Toutes ces raisons expliquent donc les résultats obtenus par les élèves marocains dans les évaluations nationales. Pour les évaluations internationales, c’est essentiellement le manque observé dans les capacités des élèves à aller extraire d’un texte ou un discours des éléments pertinents et pouvoir les manipuler et les utiliser.
Parmi les chiffres révélés lors de la présentation du responsable ministériel, celui de la maîtrise élémentaire de la langue arabe :
-33% des élèves de deuxième année de primaire, et 17% des élèves de troisième année, de l’échantillon de l’enquête EGRA réalisée dans la région de Doukkala-Abda, n’arrivent pas à déchiffrer certaines lettres, ou à prononcer des mots simples ou basiques;
-les deux tiers des élèves de ces mêmes niveaux ont du mal à comprendre un texte court.
Une autre conclusion concerne cette fois-ci les manuels scolaires. Le rapport montre que la police (le caractère) utilisée dans les manuels scolaires, l’espace entre les lignes ou le nombre de mots par phrase et dans une page ne sont pas souvent propices à l’apprentissage. Il en est de même pour certaines illustrations accompagnant les textes. Chose à laquelle le directeur des curricula promet de remédier: «nous allons procéder aux modifications nécessaires dans les cahiers des charges, en tenant compte des résultats des recherches en la matière et en s’appuyant sur les standards internationaux en la matière. Ces éléments seront pris en compte lors du prochain appel à candidature pour la conception et l’édition des manuels scolaires.»
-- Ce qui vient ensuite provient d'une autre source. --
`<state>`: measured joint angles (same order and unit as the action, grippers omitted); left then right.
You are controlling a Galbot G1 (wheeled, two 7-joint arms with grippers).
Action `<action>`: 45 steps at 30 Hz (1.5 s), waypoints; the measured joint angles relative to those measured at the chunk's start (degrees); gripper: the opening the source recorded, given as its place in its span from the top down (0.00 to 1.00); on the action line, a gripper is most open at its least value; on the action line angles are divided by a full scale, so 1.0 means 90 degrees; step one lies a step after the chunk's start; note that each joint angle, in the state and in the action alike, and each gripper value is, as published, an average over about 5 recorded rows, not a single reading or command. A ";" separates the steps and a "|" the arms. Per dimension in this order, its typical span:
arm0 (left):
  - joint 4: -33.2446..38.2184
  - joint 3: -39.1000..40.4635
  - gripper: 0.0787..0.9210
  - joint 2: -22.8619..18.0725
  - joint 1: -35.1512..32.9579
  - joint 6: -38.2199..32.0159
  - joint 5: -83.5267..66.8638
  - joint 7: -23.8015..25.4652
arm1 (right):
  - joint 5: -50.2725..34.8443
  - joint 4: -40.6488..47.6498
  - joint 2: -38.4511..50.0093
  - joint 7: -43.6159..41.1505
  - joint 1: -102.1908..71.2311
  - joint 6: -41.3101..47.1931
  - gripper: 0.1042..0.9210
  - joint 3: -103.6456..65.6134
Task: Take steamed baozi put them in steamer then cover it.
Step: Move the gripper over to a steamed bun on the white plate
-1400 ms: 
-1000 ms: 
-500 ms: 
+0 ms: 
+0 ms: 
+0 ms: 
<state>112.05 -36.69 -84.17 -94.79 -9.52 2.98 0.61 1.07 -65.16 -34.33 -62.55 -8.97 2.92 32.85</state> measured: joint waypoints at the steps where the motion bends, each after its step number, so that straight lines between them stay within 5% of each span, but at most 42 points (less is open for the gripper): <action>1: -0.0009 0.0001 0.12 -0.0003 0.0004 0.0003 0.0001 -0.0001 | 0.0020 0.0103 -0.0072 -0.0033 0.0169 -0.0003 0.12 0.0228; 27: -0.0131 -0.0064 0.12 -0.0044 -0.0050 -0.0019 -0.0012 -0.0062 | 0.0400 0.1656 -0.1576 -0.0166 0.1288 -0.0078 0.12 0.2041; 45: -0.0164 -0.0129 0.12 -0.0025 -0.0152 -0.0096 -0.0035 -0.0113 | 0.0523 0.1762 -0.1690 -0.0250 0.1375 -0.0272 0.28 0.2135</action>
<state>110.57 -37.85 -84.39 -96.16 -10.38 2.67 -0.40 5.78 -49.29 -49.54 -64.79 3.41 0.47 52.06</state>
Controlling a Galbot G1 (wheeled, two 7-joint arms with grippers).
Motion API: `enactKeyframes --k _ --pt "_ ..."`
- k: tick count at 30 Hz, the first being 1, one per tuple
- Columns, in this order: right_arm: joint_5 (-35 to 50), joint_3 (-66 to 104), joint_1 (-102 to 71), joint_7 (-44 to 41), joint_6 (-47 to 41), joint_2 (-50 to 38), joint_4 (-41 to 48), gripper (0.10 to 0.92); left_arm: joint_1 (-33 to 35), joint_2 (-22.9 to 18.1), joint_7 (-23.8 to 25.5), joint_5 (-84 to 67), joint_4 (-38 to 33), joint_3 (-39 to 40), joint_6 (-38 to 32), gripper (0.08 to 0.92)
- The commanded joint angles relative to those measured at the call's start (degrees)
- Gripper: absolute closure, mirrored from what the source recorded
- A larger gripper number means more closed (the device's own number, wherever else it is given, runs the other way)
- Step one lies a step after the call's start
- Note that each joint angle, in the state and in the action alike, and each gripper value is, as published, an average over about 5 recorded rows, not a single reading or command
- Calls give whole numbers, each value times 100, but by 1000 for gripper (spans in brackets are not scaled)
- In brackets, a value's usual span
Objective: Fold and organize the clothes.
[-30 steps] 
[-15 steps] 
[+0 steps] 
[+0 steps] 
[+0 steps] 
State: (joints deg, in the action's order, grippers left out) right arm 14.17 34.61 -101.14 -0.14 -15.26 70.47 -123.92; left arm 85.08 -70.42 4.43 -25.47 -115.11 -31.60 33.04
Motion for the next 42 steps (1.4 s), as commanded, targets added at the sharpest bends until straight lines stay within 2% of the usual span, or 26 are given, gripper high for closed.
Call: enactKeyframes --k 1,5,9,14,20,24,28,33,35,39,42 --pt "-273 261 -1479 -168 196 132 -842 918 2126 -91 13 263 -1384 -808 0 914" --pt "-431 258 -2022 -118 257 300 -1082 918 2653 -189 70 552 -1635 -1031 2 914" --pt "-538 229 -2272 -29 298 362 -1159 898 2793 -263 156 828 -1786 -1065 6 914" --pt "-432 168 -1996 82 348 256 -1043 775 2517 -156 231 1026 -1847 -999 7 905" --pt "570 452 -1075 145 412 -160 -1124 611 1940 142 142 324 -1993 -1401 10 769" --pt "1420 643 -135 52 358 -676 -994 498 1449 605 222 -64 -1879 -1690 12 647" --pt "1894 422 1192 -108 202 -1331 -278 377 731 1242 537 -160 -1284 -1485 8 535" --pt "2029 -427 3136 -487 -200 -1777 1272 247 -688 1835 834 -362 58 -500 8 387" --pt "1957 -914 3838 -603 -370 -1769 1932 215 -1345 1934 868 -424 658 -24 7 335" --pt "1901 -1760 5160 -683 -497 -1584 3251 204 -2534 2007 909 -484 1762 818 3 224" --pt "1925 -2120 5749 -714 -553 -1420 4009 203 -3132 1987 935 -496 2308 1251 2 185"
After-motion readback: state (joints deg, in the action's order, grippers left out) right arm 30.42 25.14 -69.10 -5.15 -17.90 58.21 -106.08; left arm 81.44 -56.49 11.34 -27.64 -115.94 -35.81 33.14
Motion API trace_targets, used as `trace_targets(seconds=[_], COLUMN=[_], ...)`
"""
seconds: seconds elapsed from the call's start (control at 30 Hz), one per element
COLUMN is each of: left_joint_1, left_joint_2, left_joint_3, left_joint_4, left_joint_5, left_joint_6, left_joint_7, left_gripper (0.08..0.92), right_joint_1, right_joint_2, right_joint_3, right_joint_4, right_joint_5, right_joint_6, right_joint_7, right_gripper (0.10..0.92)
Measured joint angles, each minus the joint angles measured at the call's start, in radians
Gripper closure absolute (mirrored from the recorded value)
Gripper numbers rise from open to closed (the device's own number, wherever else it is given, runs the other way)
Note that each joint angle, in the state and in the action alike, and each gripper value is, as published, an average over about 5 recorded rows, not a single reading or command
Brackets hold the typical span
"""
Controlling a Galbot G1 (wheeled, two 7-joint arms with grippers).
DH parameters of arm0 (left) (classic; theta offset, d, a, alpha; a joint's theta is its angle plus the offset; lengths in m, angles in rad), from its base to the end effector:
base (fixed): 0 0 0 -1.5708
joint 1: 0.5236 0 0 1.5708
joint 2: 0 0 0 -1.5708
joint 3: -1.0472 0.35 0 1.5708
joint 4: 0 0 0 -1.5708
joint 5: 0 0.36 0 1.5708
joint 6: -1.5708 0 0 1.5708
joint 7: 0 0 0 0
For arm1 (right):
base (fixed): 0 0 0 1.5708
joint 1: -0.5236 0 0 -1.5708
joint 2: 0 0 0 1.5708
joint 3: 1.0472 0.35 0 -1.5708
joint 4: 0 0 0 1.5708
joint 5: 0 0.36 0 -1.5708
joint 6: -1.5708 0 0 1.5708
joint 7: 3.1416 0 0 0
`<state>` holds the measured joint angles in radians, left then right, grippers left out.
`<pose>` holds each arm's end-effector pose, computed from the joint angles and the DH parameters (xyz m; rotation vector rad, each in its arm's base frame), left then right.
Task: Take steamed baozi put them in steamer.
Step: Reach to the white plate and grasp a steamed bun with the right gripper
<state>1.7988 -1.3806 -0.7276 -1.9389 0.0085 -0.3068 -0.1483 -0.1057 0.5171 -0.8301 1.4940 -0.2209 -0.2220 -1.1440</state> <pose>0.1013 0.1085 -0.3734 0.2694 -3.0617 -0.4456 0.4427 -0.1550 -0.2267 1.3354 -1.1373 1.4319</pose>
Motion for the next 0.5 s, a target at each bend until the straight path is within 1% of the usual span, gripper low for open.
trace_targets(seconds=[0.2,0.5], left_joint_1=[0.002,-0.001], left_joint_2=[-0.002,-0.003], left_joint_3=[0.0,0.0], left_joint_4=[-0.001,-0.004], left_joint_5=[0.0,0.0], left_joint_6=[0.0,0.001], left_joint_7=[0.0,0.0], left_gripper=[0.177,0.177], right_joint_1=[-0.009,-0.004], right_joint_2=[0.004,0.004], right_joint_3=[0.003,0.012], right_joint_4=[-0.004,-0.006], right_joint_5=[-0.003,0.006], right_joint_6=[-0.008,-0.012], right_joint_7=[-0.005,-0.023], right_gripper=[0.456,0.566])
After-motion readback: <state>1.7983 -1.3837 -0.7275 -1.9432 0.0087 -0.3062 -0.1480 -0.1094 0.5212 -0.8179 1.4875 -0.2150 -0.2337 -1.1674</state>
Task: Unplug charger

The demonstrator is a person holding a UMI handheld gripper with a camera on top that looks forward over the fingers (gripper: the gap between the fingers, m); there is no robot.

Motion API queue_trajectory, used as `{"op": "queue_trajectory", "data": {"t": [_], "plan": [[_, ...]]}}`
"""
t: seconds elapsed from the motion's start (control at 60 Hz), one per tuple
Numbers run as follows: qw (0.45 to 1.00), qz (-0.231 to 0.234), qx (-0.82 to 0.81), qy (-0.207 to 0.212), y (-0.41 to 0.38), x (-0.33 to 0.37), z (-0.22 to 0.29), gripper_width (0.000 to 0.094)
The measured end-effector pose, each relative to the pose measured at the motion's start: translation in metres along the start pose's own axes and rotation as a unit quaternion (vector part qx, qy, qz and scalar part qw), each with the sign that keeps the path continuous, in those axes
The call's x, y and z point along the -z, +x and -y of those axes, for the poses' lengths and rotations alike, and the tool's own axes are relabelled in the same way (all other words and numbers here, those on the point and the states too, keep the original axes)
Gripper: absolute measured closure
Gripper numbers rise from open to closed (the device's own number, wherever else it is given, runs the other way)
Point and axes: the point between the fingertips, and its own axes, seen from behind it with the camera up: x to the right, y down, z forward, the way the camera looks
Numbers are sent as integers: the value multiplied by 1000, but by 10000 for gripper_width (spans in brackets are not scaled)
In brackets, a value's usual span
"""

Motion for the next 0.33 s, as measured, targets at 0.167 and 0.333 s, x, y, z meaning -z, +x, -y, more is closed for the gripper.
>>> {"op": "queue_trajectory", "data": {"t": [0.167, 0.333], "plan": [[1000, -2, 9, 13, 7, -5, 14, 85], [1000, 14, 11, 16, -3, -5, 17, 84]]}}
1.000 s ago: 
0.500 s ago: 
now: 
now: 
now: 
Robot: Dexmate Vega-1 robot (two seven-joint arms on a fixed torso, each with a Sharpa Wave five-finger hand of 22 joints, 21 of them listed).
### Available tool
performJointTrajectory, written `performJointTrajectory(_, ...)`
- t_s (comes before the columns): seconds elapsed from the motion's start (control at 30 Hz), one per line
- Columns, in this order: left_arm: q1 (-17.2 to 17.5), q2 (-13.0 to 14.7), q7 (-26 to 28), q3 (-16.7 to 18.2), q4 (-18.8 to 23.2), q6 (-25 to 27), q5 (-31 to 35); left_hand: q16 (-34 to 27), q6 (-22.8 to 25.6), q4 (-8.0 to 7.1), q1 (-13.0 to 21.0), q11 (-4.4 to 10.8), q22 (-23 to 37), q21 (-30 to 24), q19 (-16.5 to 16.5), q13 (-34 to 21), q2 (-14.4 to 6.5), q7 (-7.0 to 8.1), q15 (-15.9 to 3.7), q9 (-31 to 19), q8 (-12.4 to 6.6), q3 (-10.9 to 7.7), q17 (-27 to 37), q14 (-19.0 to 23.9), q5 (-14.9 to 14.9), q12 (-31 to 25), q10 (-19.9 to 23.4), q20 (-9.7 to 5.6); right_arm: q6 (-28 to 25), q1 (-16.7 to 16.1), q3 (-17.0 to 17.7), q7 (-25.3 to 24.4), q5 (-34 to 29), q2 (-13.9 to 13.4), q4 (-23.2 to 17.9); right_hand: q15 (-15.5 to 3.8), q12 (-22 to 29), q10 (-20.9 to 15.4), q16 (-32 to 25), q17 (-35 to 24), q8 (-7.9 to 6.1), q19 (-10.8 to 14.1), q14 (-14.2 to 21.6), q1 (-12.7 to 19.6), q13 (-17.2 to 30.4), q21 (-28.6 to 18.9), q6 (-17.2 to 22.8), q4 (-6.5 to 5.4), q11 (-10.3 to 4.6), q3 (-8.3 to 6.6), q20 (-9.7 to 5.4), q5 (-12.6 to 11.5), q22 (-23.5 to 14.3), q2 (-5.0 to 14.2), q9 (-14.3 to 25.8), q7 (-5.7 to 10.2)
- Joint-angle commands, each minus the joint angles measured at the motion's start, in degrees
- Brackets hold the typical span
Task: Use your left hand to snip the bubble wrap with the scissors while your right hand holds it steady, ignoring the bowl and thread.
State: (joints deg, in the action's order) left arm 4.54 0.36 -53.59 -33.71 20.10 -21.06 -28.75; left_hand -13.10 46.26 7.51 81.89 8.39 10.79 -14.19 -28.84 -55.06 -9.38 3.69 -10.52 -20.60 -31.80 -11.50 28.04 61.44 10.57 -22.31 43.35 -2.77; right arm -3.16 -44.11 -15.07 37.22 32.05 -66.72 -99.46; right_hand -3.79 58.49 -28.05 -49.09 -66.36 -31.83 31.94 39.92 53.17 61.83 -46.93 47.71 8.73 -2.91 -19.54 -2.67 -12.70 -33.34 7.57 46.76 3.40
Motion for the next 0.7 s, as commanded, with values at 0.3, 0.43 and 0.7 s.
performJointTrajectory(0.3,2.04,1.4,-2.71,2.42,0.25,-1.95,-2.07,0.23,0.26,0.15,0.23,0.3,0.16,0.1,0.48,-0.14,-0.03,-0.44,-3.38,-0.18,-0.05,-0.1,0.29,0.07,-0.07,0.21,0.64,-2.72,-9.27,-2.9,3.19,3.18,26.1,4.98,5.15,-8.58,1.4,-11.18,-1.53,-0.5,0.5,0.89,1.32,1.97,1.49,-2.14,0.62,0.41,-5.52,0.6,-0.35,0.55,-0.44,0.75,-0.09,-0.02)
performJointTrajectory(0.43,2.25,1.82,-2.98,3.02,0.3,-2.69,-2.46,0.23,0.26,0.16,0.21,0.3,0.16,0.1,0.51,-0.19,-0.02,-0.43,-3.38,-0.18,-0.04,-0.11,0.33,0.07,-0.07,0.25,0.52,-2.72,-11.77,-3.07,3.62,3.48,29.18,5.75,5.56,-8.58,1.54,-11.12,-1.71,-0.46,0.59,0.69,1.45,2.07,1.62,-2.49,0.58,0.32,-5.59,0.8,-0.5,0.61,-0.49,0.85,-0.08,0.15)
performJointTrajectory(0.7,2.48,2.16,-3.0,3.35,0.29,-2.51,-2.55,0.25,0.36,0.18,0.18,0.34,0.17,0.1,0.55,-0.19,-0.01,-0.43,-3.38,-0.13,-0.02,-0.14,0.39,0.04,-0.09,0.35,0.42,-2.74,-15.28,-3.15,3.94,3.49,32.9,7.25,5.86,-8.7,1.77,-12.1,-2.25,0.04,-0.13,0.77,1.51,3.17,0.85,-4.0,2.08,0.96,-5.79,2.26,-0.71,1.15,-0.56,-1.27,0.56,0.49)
L’un des chiffres révélés lors de la présentation du ministère de l’Education nationale concerne les classes à niveaux multiples, où se confondent les élèves de niveaux différents, allant parfois de la première à la sixième année primaire. On en dénombre environ 25.000, sur un total de 130.000 classes du primaire.
Les enseignants qui y exercent ne sont souvent pas préparés pour gérer les apprentissages des élèves regroupés dans la même classe, mais de niveaux scolaires différents. «Les enseignants ne disposent, comme capital horaire, que de 30 heures de travail hebdomadaires pour assurer l’enseignement et le suivi des enfants de l’ensemble des niveaux dont ils ont la charge dans les classes multigrades,» fait savoir M. Chafiqi.
A cela s’ajoute la préparation insuffisante des enseignants des écoles primaires recrutés sans formation parmi les lauréats des universités et qui arrivent à un milieu qui exige, en plus d’une bonne connaissance des aspects psychologiques, pédagogiques et didactiques, une bonne maitrise de plusieurs disciplines scolaires qui peuvent différer de leurs formations de base. «Nous sommes dans l’urgence de la mise en place, au niveau des universités, de filières de formation de profils adaptés à l’enseignement primaire. D’autant plus que ce sont, annuellement, des milliers de postes qui sont ouverts par voie de concours par le département de l’éducation nationale», nous déclare M. Chafiqi.
En revenant sur l’étude réalisée en 2014, il convient de noter que si elle reste valide sur un plan méthodologique, les résultats sont à manipuler avec beaucoup de précaution selon M. Chafiqi car «l’échantillon utilisé pour l’étude ne peut prétendre être représentatif, de par sa taille, d’une part, et de par les biais que pouvaient comporter les questions posées oralement aux personnes interviewées». Mais il est sûr, au final, que l’état actuel du système éducatif nécessite une intervention urgente et radicale, notamment sur le plan des curricula et principalement pour les premières années du primaire, et ce, afin de garantir que tous les enfants puissent acquérir les outils essentiels pour leurs apprentissages futurs et pour leurs développements personnels.